▶ **WHAT NEEDS TO BE DONE**
Please transcribe the listing below in full and word for word, without its pictures.

▶ **GIVEN MATERIAL**
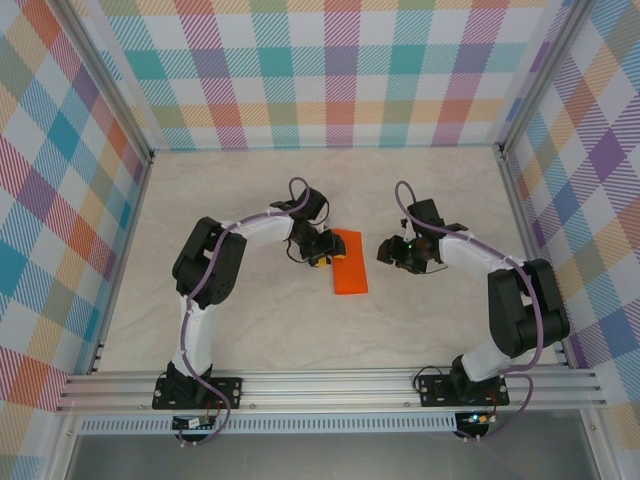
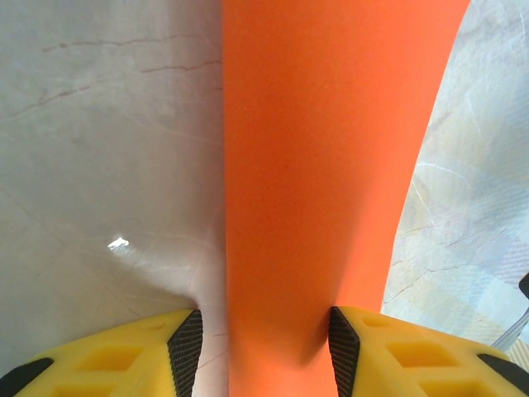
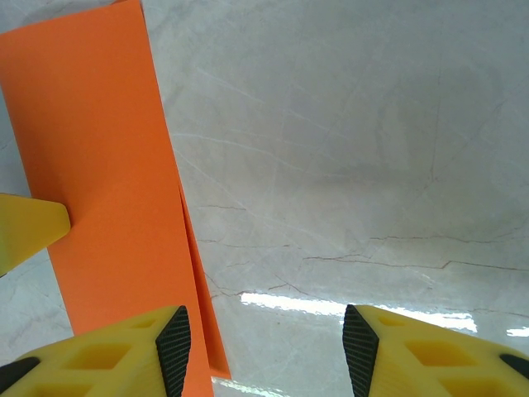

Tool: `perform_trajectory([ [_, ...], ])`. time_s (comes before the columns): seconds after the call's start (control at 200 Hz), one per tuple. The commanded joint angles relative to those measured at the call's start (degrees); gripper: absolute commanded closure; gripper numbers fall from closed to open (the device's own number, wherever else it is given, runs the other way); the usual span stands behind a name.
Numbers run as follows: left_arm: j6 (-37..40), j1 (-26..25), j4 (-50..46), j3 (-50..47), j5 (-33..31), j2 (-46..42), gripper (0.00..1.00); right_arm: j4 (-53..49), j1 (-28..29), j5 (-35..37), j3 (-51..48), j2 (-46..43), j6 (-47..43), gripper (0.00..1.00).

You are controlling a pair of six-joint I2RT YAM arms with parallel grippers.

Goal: Fold a paper plane with a square sheet of paper (fold left side to right side)
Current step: First fold in half a square sheet of paper at the center of the table.

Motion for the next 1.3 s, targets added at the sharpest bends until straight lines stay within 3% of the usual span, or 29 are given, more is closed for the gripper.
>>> perform_trajectory([
  [0.0, -0.2, -2.1, -1.8, 0.2, -1.3, 3.2, 0.52, -1.1, -0.1, -1.1, 0.4, -0.9, -1.4, 0.46],
  [1.11, -2.8, -3.5, -2.1, -0.6, -2.7, 4.1, 0.53, -0.8, 0.0, -2.4, 0.2, -0.5, -1.4, 0.46],
  [1.235, -2.4, -3.5, -2.5, -0.7, -3.0, 4.1, 0.53, 0.6, -0.1, -4.5, 0.0, -0.5, -0.9, 0.46],
  [1.295, -2.3, -3.5, -2.5, -0.8, -3.1, 4.1, 0.53, 2.9, -0.1, -7.8, -0.4, -0.3, -0.4, 0.51],
])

▶ **RESPONSE TO THIS TASK**
Tool: `perform_trajectory([ [_, ...], ])`. time_s (comes before the columns): seconds after the call's start (control at 200 Hz), one per tuple. The commanded joint angles relative to those measured at the call's start (degrees); gripper: absolute commanded closure; gripper numbers fall from closed to open (the device's own number, wherever else it is given, runs the other way); the usual span stands behind a name.
Numbers run as follows: left_arm: j6 (-37..40), j1 (-26..25), j4 (-50..46), j3 (-50..47), j5 (-33..31), j2 (-46..42), gripper (0.00..1.00); right_arm: j4 (-53..49), j1 (-28..29), j5 (-35..37), j3 (-51..48), j2 (-46..43), j6 (-47..43), gripper (0.00..1.00).

You are controlling a pair of six-joint I2RT YAM arms with parallel grippers.

Goal: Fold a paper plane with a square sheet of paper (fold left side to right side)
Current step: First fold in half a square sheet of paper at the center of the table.

Motion for the next 1.3 s, targets added at the sharpest bends until straight lines stay within 3% of the usual span, or 29 are given, more is closed for the gripper.
>>> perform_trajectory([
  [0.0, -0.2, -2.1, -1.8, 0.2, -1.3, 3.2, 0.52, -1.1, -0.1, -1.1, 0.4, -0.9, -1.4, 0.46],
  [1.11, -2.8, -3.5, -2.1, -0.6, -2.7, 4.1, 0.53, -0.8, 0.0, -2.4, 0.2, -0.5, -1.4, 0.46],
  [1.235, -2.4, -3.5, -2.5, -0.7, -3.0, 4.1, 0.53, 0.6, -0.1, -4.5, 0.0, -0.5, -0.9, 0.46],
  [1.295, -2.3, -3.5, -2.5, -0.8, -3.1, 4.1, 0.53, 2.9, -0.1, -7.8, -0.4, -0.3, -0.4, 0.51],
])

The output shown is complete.